Margaret looked at her sister across the table, and shook her head. ‘You all take your own way,’ she said, with a touch of sadness, ‘though you say it is to please me. I am thankful beyond measure that you care for the kirk and for prayer, but little Mary might be as well if she was left with me. We are great friends. And, Isabel, you’ll make your bonnie eyes red, but you’ll no give up a hard thought or a hasty word; and yet that would be worth more than miracles. Jamie, come and tell me what has happened to-day on the hill.’

‘Me!’ said Jamie, looking up with his mouth full of porridge, and his eyes large with wonder. ‘There’s never naething happens till me.’

‘Is that a way to answer when Margaret speaks to you?’ cried his mother. ‘But he’ll never learn manners—never, whatever you do. I think whiles he’s no better than a natural born.’

‘But he knows every creature on the hill, and every bird on the trees,’ said Margaret, ‘and is never cruel to one of them. That’s grand manners. He’s good to everything God has made. Jamie, did you see the minister to-day?’

‘Hunting flowers on the hill,’ said Jamie promptly, thrusting away his thick matted white hair from his round, staring, wondering eyes.

‘So mony great things going on at his very side, and him gathering a wheen useless flowers! And it was well seen on him,’ she cried; ‘there was Mr. Fraser of the Langholm and Mr. Wood on the other side of the hill, that took it a’ upon themselves; though Ailie’s in our parish, and a’ the stir. And our ain minister without a word to say! I’ve ay said he was ower much taken up with his flowers, and his fancies; no, but what I think it would be a far better thing for Isabel——’

‘Nothing about me, if you please,’ said Isabel, flashing into sudden wrath; and then she gave Margaret a guilty look. As for Margaret she but shook her head softly once more.

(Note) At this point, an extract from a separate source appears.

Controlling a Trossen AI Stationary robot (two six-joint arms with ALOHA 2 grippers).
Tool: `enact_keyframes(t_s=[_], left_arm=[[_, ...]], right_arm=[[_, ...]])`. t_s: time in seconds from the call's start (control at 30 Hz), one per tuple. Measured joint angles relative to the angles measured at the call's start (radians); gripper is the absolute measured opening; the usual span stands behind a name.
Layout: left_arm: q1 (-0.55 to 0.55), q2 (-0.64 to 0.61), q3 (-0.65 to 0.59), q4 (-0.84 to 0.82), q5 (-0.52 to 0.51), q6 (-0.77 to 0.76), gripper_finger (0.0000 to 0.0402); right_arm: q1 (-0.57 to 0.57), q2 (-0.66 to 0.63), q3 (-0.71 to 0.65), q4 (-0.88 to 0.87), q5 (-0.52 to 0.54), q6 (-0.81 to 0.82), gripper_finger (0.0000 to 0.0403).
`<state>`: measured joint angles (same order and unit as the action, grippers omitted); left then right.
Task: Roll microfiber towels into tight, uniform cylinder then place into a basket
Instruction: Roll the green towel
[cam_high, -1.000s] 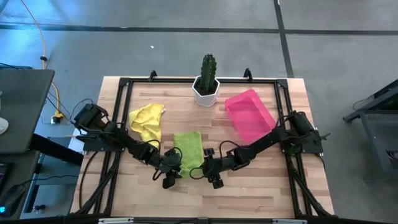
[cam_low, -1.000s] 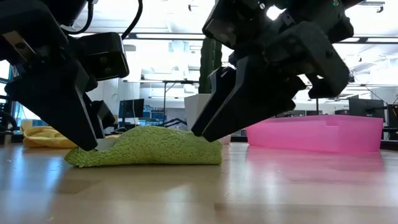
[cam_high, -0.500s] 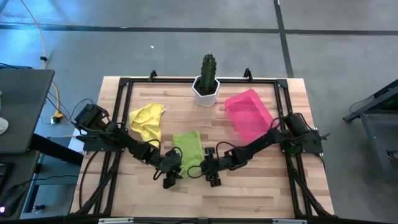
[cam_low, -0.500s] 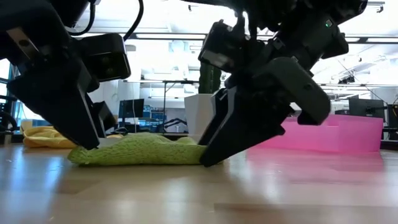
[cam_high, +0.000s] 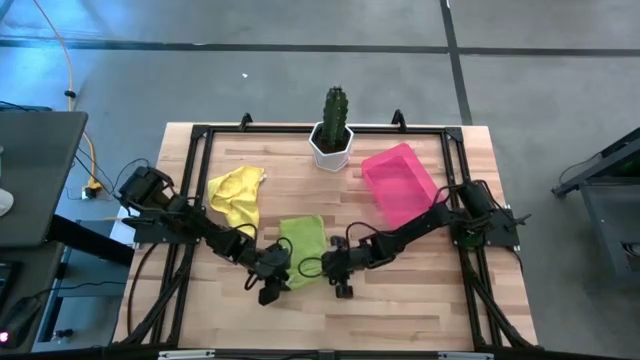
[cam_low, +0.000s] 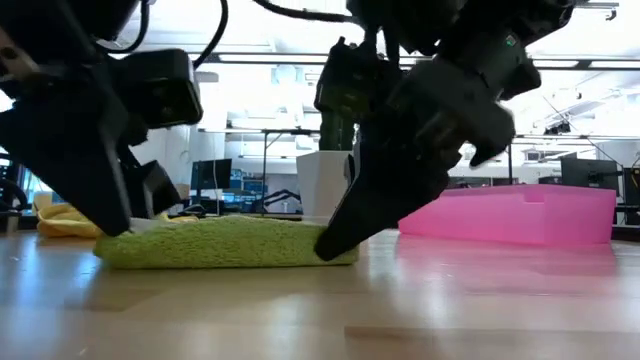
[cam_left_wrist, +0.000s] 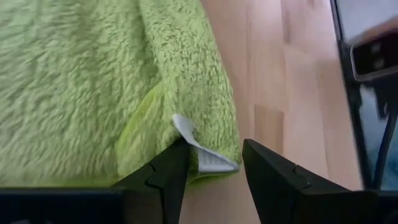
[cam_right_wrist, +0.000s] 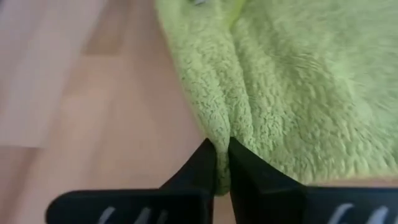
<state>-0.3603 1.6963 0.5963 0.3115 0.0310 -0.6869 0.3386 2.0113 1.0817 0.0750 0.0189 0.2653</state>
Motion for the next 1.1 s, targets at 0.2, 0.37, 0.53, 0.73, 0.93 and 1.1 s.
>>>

‘He is not so sure in his own mind,’ she said ‘that is what makes him silent. Mr. Wood and Mr. Fraser are different kind of men. Some can just believe without more ado, and some have to think first. Isabel, if you’re ready, it is the bairns’ bedtime, and we can go.’

‘You’re awfu’ anxious to-night about the bairns,’ said Jean, still irritable and displeased.

‘She is so little,’ said Margaret, stooping over little Mary to kiss her. ‘If you would but believe me, and no take her down yonder. How can she understand at her age? and she has nerves as well as Isabel. Will you promise me not to think to-night? but just to fall asleep, little Mary, as soon as you’ve said your prayers?’

‘I’ll pray for you, Margaret,’ cried the child, with the tremulous tones of excitement, ‘and you’ll, maybe, be well and strong like Ailie the morn’s morn.’

‘Then wait till morning comes,’ said Margaret, ‘for to-night I am wearied, and I want to rest.’

Thus they separated, the sisters with their candles retiring to their little parlour—the lights in the window of which were watched by more than one watcher from far, with tender thoughts of the young inmates. But Margaret was weary—too weary—for the counsel she had to give. She went to bed leaving Isabel, the latest of all the house, sitting alone, in a fever of thought which she could now indulge for the first time. The lonely little window sent a feeble ray upon the hill-side road, and was visible on the Loch to such a late hour as seldom witnessed any window alight in Loch Diarmid. There were many causes for the tumult of fancies which absorbed the girl and made her forget the progress of time. The very air around her was full of excitement; her sister for anything she knew might the next day rise healed from her bed. She herself might be free as the winds to choose her own life; and it was at the very climax and crisis of this life that Isabel stood.